The next morning, as they sat together at breakfast, without the
children, whom they let lie late on Sunday, Mrs. March said to her
husband, silent over his fish-balls and baked beans: "We will go to New
York. I've decided it."

"Well, it takes two to decide that," March retorted. "We are not going
to New York."

"Yes, we are. I've thought it out. Now, listen."

"Oh, I'm willing to listen," he consented, airily.

"You've always wanted to get out of the insurance business, and now with
that fear of being turned out which you have you mustn't neglect this
offer. I suppose it has its risks, but it's a risk keeping on as we are;
and perhaps you will make a great success of it. I do want you to try,
Basil. If I could once feel that you had fairly seen what you could do
in literature, I should die happy."

"Not immediately after, I hope," he suggested, taking the second cup of
coffee she had been pouring out for him. "And Boston?"

"We needn't make a complete break. We can keep this place for the
present, anyway; we could let it for the winter, and come back in the
summer next year. It would be change enough from New York."

"Fulkerson and I hadn't got as far as to talk of a vacation."

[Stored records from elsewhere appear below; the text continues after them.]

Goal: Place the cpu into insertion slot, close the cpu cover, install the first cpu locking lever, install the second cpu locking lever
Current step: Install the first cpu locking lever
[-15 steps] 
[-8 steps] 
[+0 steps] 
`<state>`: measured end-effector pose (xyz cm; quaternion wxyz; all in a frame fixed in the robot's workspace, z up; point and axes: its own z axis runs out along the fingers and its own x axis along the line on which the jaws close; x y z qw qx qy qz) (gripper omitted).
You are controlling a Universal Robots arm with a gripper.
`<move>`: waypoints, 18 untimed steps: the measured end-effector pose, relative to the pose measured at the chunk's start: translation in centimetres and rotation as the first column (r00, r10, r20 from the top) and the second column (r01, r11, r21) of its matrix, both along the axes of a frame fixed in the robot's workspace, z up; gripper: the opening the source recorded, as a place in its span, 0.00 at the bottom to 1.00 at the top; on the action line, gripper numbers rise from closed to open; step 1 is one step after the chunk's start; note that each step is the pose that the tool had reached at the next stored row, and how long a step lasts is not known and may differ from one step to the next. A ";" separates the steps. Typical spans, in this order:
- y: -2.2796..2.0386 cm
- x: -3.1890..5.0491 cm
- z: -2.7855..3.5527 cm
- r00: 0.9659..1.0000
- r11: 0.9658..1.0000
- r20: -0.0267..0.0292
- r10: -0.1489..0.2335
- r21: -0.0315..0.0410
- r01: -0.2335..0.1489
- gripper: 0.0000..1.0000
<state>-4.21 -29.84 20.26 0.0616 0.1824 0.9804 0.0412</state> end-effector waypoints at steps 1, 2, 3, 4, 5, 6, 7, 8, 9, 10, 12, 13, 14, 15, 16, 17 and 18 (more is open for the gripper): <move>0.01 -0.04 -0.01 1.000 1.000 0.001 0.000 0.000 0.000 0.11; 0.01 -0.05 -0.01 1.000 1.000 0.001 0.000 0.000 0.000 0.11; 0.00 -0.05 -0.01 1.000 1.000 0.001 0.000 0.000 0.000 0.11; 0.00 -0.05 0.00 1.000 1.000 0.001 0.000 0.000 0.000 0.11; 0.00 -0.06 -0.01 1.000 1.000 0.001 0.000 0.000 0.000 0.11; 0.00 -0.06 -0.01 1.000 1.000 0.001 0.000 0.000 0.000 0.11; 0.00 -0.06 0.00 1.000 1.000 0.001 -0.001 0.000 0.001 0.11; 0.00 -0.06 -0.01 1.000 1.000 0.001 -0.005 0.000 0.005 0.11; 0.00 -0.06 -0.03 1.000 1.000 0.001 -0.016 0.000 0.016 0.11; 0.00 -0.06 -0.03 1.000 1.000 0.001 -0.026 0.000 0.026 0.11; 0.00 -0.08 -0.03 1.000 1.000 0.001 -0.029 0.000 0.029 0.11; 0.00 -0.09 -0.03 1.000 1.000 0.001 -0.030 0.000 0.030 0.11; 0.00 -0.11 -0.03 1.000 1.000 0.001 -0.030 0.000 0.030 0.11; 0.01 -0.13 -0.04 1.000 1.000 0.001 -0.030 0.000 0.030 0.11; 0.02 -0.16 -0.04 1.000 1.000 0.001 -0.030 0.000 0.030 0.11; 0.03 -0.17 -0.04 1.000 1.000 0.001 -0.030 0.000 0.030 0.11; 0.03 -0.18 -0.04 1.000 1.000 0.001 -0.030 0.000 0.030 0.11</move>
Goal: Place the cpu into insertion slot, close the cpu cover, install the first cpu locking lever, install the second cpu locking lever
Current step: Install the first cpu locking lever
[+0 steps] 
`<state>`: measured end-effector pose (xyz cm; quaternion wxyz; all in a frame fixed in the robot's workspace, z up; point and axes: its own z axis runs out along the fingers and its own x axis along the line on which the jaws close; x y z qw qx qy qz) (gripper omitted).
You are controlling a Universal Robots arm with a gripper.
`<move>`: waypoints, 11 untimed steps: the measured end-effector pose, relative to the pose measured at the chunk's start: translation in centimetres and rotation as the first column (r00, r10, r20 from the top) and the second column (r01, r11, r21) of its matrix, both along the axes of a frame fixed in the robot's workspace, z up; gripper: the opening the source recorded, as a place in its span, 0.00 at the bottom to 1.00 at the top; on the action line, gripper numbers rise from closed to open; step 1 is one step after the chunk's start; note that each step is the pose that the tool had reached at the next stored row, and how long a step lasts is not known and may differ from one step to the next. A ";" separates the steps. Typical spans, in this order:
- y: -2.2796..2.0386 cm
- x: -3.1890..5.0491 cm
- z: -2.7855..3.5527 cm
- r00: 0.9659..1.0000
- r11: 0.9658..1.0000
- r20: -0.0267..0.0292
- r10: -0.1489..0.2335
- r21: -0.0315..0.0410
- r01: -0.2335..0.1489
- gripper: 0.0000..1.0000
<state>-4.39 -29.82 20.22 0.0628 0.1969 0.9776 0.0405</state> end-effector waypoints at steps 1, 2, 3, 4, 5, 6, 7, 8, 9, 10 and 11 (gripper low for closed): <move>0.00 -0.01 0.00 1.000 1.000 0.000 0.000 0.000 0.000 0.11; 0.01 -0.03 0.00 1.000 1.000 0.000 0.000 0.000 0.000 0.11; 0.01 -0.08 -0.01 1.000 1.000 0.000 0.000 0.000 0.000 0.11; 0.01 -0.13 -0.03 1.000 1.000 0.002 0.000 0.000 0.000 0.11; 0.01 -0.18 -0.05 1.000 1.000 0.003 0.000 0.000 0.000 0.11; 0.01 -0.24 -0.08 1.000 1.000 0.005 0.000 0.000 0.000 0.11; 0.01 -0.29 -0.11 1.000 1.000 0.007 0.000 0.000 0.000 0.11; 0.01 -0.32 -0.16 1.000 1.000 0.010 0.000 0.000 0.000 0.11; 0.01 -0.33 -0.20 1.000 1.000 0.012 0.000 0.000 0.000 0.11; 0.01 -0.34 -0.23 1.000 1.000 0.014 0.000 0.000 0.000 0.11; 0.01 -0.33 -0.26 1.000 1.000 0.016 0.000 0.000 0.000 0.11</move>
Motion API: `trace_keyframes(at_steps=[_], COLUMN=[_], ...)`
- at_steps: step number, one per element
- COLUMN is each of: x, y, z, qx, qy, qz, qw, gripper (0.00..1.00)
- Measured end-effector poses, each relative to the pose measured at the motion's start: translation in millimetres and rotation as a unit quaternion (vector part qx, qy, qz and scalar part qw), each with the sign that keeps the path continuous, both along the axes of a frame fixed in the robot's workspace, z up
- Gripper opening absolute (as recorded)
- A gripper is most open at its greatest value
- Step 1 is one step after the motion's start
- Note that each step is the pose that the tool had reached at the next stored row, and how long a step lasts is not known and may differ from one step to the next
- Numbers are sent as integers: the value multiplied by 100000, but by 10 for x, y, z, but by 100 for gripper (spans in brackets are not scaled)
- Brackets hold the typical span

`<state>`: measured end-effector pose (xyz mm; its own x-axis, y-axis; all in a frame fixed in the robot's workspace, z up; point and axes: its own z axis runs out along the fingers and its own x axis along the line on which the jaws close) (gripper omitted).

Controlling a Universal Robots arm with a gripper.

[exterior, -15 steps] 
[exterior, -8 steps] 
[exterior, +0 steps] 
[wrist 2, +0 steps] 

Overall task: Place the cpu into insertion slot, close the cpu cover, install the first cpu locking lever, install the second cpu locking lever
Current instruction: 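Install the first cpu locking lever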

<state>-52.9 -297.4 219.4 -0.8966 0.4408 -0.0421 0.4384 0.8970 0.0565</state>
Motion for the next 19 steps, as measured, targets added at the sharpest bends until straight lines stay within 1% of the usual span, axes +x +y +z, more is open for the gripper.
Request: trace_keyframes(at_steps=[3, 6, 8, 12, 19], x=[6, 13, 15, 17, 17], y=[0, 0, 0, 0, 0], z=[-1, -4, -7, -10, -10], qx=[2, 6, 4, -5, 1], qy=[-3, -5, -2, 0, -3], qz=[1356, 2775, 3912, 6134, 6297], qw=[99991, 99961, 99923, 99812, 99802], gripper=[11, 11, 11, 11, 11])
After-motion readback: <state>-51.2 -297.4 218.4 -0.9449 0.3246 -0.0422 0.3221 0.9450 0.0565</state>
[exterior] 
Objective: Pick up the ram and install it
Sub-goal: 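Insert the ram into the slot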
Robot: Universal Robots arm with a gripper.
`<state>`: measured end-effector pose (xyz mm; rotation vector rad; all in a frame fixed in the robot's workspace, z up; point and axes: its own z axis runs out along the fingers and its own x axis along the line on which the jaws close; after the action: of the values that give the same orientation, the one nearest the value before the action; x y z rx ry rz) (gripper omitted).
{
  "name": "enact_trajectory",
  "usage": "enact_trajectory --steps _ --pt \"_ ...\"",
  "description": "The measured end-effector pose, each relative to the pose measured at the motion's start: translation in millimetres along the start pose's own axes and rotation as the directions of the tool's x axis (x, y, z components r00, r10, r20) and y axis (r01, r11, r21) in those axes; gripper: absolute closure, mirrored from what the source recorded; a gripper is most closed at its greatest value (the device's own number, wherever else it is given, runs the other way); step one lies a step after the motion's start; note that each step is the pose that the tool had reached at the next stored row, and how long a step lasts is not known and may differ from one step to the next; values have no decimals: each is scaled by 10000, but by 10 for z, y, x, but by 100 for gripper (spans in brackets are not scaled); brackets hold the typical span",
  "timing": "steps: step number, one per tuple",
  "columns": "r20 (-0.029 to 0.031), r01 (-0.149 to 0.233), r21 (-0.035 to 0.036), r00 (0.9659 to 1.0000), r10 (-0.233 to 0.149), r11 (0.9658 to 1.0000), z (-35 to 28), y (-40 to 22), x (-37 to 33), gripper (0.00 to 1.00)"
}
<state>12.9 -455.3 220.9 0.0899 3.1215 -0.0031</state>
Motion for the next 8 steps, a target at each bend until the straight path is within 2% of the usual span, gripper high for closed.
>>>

"No matter. The children and I could come. And if you didn't like New
York, or the enterprise failed, you could get into something in Boston
again; and we have enough to live on till you did. Yes, Basil, I'm
going."

"I can see by the way your chin trembles that nothing could stop you.
You may go to New York if you wish, Isabel, but I shall stay here."

"Be serious, Basil. I'm in earnest."

"Serious? If I were any more serious I should shed tears. Come, my
dear, I know what you mean, and if I had my heart set on this thing--
Fulkerson always calls it 'this thing' I would cheerfully accept any
sacrifice you could make to it. But I'd rather not offer you up on a
shrine I don't feel any particular faith in. I'm very comfortable where
I am; that is, I know just where the pinch comes, and if it comes harder,
why, I've got used to bearing that kind of pinch. I'm too old to change
pinches."

"Now, that does decide me."

"It decides me, too."

"I will take all the responsibility, Basil," she pleaded.

"Oh yes; but you'll hand it back to me as soon as you've carried your
point with it. There's nothing mean about you, Isabel, where
responsibility is concerned. No; if I do this thing--Fulkerson again?
I can't get away from 'this thing'; it's ominous--I must do it because I
want to do it, and not because you wish that you wanted me to do it.
I understand your position, Isabel, and that you're really acting from a
generous impulse, but there's nothing so precarious at our time of life
as a generous impulse. When we were younger we could stand it; we could
give way to it and take the consequences. But now we can't bear it. We
must act from cold reason even in the ardor of self-sacrifice."

"Oh, as if you did that!" his wife retorted.

"Is that any cause why you shouldn't?" She could not say that it was,
and he went on triumphantly:

"No, I won't take you away from the only safe place on the planet and
plunge you into the most perilous, and then have you say in your
revulsion of feeling that you were all against it from the first, and you
gave way because you saw I had my heart set on it." He supposed he was
treating the matter humorously, but in this sort of banter between
husband and wife there is always much more than the joking. March had
seen some pretty feminine inconsistencies and trepidations which once
charmed him in his wife hardening into traits of middle-age which were
very like those of less interesting older women. The sight moved him
with a kind of pathos, but he felt the result hindering and vexatious.